Frontend API Endpoint

The main backend exposes military flight data through:
GET /v1/military-flights
This endpoint queries all active AOI bounding boxes in sequence via MilitaryIngestor.fetch_from_relay():
GET /api/military/v1/list-military-flights
  ?neLat={max_lat}&neLon={max_lon}&swLat={min_lat}&swLon={min_lon}
The relay returns a flights array and a clusters array. If relay data is stale (cache older than TTL), the response includes X-Stale: true and the ingestor logs a warning.

Debug Endpoint

The relay exposes a /debug endpoint on port 8002 for diagnostics:
curl http://localhost:8002/debug
This returns the current hex database size, cache status, last OpenSky poll time, and any configuration warnings.

Environment Variables

OPENSKY_CLIENT_ID=your_opensky_client_id
OPENSKY_CLIENT_SECRET=your_opensky_client_secret
MILITARY_SOURCE=opensky             # relay source selector
MILITARY_RELAY_URL=http://localhost:8002   # backend → relay URL
Register for OpenSky credentials at https://opensky-network.org/my-opensky/account.

Starting the Relay

python -m services.military_relay.main
The relay starts on port 8002. At startup it will trigger a background database update if data/military_hex.txt is missing, stale, or undersized.

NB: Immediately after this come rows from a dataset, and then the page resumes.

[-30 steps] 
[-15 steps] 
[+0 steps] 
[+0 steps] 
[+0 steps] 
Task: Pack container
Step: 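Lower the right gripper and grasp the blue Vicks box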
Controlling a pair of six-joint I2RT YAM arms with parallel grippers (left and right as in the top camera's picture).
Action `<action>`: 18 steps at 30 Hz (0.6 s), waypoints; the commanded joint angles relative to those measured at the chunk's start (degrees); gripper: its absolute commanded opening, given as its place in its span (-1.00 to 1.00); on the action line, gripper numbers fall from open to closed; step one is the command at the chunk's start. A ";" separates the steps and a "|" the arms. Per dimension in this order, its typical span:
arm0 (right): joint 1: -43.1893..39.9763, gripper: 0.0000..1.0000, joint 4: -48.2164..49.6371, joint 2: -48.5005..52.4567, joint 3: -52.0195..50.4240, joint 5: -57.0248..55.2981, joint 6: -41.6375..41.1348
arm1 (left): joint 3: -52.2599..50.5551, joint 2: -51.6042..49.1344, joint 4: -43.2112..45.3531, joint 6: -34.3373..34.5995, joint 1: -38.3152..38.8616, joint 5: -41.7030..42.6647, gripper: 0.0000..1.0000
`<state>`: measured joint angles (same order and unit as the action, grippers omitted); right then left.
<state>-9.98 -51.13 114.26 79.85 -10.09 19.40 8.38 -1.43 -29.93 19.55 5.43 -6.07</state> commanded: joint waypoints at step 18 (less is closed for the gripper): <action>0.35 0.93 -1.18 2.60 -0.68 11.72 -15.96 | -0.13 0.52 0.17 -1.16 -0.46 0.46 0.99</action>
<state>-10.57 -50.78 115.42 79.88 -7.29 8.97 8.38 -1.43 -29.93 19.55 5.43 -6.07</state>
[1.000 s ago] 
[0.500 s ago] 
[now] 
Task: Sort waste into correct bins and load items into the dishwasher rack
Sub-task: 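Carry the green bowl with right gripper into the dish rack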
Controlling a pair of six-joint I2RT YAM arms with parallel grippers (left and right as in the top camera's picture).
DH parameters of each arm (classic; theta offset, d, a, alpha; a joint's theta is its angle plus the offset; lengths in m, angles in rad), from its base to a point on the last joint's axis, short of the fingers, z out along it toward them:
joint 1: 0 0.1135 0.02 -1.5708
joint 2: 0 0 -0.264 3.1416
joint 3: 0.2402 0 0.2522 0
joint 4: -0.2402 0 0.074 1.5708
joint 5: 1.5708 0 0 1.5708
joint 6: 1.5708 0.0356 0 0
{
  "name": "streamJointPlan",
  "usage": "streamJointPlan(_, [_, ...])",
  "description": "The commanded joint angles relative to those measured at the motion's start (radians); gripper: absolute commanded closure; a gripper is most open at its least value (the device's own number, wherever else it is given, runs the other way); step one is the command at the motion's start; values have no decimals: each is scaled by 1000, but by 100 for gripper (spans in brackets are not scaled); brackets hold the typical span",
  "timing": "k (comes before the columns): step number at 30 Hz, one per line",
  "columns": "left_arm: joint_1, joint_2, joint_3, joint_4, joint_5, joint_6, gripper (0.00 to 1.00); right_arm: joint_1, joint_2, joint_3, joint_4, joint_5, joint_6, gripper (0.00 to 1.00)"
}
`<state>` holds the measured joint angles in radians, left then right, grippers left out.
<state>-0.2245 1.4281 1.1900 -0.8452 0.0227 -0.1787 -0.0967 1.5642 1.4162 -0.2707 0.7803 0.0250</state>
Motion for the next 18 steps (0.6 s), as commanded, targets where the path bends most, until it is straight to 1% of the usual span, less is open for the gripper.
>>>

Force a Manual Database Update

To immediately rebuild data/military_hex.txt from the latest OpenSky aircraft database:
python -m services.military_relay.update_military_db
The OpenSky monthly database download is approximately 108 MB. The update script may take several minutes on a slow connection. The relay continues serving stale hex data from the existing military_hex.txt during the download.
OpenSky Network data is subject to the OpenSky Terms of Use. Non-commercial use is permitted. Individual ICAO24 hex codes (hexCode field) are never exposed in GeoSentinel’s public /v1/incidents API — only aggregated event data is surfaced.